From the very Scriptures they claimed to esteem, Jesus shows that these three patriarchs didn’t cease to exist when their bodies died. They still lived. They still owned God as their God. And God still owned them as His. Therefore, Jesus concludes, “God is not the God of the dead, but of the living.” As it says in Luke 20:38, “… for all live to Him.”
If Abraham, Isaac, and Joseph still lived before God apart from their decaying bodies, then He is absolutely capable of giving life to their dead bodies once more. If God could create man’s body from the dust of the earth, He could just as easily recreate men’s bodies from dust or ashes.
The point is that the Sadducees did not give proper reverence and respect to the Scriptures. They trifled with it but didn’t allow themselves to see the truths of the resurrection that were revealed in it—or in the other portions of Scripture that they arrogantly rejected.
Finally, notice . . .
3. The Response of the People (Matt. 22:33).
33 And when the multitudes heard this, they were astonished at His teaching. (Matt. 22:33).

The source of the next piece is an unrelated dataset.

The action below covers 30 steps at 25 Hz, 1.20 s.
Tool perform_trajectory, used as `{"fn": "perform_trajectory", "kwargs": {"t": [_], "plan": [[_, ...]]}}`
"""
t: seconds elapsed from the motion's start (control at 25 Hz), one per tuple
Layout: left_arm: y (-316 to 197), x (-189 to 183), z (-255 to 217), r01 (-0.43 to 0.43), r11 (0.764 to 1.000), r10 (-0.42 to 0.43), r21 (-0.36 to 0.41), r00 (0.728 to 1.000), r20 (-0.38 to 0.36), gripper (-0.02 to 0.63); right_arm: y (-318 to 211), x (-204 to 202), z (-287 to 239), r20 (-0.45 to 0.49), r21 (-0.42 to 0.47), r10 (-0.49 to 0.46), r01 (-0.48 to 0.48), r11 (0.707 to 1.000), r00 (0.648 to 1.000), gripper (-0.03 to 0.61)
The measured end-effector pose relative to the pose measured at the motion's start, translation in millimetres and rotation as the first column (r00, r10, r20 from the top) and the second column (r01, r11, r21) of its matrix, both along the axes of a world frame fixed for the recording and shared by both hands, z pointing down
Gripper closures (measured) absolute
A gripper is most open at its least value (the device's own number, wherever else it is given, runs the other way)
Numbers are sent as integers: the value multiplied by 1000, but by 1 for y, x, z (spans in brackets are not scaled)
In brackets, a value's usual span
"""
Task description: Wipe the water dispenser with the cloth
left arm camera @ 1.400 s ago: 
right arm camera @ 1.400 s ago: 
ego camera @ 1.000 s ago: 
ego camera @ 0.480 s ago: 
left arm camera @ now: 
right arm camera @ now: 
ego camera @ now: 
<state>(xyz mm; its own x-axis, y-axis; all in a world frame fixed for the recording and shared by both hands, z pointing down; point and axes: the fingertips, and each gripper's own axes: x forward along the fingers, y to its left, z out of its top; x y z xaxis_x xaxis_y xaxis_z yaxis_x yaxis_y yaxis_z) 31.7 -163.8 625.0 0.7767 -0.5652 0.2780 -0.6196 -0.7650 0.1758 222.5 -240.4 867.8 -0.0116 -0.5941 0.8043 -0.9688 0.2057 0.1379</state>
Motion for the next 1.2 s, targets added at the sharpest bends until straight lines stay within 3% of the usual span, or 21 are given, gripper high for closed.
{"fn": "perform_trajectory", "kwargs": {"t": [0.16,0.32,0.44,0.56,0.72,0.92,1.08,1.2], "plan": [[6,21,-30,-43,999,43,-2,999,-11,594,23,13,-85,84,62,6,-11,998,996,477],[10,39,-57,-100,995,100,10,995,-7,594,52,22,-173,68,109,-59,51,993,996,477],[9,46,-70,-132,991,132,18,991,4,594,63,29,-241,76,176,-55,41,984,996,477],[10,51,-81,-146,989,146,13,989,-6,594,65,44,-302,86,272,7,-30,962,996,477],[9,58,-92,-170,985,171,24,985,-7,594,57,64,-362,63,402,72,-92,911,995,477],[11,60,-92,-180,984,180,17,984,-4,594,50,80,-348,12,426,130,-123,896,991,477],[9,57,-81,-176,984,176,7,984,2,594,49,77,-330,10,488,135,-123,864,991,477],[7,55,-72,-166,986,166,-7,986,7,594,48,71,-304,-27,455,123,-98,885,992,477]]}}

Notice that Matthew doesn’t tell us the Sadducees’ response. Instead, we read of the multitudes that listened. I suspect that the multitudes had heard this kind of debate between the Sadducees and Pharisees before. But when they heard the Lord’s answer, we’re told that the multitudes literally were “struck out of their wits” by it.
What do we learn from our Lord’s answer to this “resurrection riddle”? Certainly, we learn that we can trust what the Bible teaches us about the hope of the resurrection. Most of all, we can trust it because our Lord proved it by rising from the dead Himself just a few days after this question was asked.
But we also can learn that when we are confronted with unbelieving questions designed to trip us up, we can follow the Lord’s example. We should always respond with courteousness and love. But when the question comes from someone who is stubbornly committed to unbelief, and whose motive is to discredit the faith, I believe our Lord’s example teaches us not to simply jump to the question first—as we’re so easily inclined to do.
First, we should prayerfully, lovingly, but resolutely—in the power and authority of the Holy Spirit—expose the unbelief in the heart of the one asking the question. We should be bold and honest, saying something like, “You are mistaken, friend. You are led astray by the fact that you have chosen to begin in the wrong place. You have chosen from the outset not to esteem God’s power nor His revealed word. You have chosen to begin in disbelief in these things and then to argue from your disbelief. And because you began on the wrong path, you will end up in the wrong place.”
And then, the Lord’s example teaches us that we should affirm what God’s word says. We’re to put His revealed word forth to them plainly, and let it speak for itself. They may hear it and repent. Or they may hear it and harden their hearts against God even more as the Sadducees likely did. But the results are not up to us. They are up to the Holy Spirit. Our job is to simply give them God’s truth from God’s word and let it do its work.
The apostle Paul summed this up for us very well. He said,
For the weapons of our warfare are not carnal but mighty in God for pulling down strongholds, casting down arguments and every high thing that exalts itself against the knowledge of God, bringing every thought into captivity to the obedience of Christ . . . (2 Corinthians 10:4-5).